And someone else shouted, “By the smell, eejit.”
“Here, here,” the Rev. Robinson commanded. “Don’t call a fellow Protestant an idiot.”
Robert had never heard any of this at home, and so he said nothing. He saved his religious fervor for Bible class. He could talk about Moses and Abraham and Isaac. And about Aaron’s rod, which was a shepherd’s staff, and how Aaron could turn it into a snake, or use it to change water into blood, or to bring down upon his enemies great clouds of lice or fleas or hornets or flies. To Robert, that was another amazing tale. He knew about Joshua and his army, blowing their godly rams’ horns at the battle of Jericho. He knew about Daniel in the lion’s den, and Gideon’s fierce army and the wicked Jezebel (although he didn’t quite understand what was meant by “wicked”), and how Delilah cut off Samson’s hair while he slept, robbing him of his strength. The Rev. Robinson read the line that said “Let my people go,” and told his flock that it was the cry of every honest, God-fearing Protestant when confronted by Catholic riches, Catholic corruptions, Catholic vice, and Catholic power. This bored Robert. He wanted to hear more about donkeys that talked, and rocks that gave water, and chariots of fire; he wanted more about all the thrilling murders in the Bible, and the great men who had many wives. A vein in the Rev. Robinson’s temple pulsed with fury as he roared about the Whore of Babylon, who lived in Rome and called himself the Pope, but he didn’t answer Robert’s question about what a whore was (the older boys giggled or whooped at the question, which allowed the Rev. Robinson to avoid the answer and direct his fury at their knowing laughter). The Rev. Robinson insisted on discussing, in order, each of the Ten Commandments. Young Robert Carson wanted to know if it was true that Joseph lived to be one hundred and ten.

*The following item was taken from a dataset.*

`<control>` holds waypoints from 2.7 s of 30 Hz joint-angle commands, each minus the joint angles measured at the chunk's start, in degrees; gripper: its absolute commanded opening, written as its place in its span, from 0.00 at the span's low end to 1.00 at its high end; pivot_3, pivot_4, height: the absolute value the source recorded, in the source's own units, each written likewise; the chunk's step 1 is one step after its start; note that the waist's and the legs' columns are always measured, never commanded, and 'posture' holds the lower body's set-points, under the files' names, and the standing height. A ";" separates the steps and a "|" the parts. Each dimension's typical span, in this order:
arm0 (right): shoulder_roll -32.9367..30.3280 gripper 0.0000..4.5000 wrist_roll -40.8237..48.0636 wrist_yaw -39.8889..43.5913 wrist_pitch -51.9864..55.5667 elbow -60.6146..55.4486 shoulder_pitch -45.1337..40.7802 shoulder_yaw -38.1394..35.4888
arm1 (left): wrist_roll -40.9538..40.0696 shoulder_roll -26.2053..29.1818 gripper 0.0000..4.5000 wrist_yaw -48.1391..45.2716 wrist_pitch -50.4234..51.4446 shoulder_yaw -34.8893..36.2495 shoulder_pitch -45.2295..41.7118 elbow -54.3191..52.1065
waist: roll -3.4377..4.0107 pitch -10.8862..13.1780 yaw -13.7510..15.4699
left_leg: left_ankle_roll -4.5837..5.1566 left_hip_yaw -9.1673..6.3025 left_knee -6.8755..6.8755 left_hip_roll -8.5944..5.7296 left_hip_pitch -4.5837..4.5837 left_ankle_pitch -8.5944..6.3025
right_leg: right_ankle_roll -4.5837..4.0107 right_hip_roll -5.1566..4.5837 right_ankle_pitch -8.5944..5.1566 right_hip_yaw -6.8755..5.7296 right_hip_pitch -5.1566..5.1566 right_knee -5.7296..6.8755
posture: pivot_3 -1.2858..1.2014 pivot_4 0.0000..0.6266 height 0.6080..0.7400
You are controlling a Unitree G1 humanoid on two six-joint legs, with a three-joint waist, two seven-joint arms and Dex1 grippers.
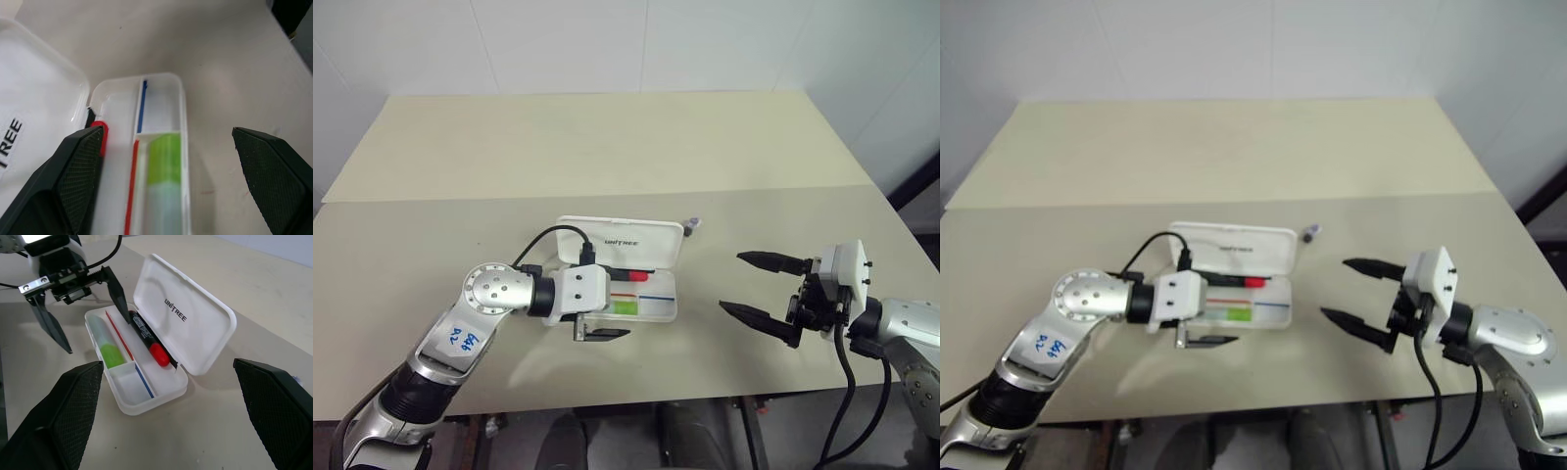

He did make some friends. Billy Painter. Sam Longley. Harry Martinson. Boys like those from town, but better dressed, with faces shiny and scrubbed, bursting with mischief. As time passed and one term gave way to another, and then eased into a summer, and then another winter, Robert discovered that he was good at some things in school and poor at others. He had good penmanship (with a reed pen dipped in an inkwell), and that same talent could be used for drawing. He would draw their house and the hearth and the forge, and pictures of Bran and his friends at school. He never drew his parents. His right hand did what he wanted it to do, and when he was bored he could also use his left. The works of his left hand seemed to come from a different boy: the writing blunter, the drawing bolder. The Rev. Robinson always smacked him with the Punisher when he caught him writing left-handed (“A sure sign of Satan’s presence,” he snarled), so the boy only wrote that way at home. There he had noticed that his father was right-handed, but his mother wrote the List with her left, though completely untouched by Satan and his wiles. He felt proud that he had taken a hand from each of them.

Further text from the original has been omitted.